***** Source material *****

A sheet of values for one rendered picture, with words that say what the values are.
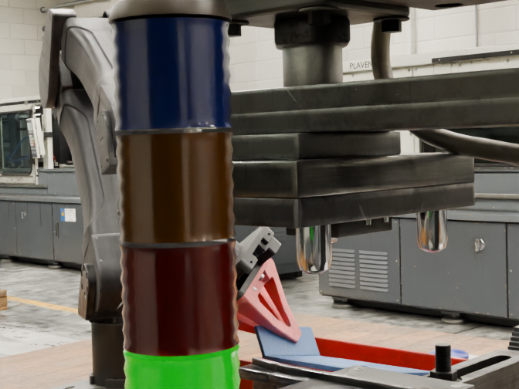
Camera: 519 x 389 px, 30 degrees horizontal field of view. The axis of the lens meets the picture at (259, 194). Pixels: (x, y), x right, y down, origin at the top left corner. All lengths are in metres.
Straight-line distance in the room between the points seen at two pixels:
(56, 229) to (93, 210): 8.41
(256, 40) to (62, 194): 2.56
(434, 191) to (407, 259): 5.64
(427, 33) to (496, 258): 3.22
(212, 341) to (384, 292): 6.10
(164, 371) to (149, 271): 0.03
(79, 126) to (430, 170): 0.54
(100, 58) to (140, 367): 0.69
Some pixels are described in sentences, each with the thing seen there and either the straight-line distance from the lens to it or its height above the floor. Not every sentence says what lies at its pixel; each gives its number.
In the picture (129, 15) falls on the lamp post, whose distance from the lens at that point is 0.30.
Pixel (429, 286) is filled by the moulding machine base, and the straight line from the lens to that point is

*****

» What to do: Scan the entries for the string "that" and report only how many lines contain it.

» Task answer: 3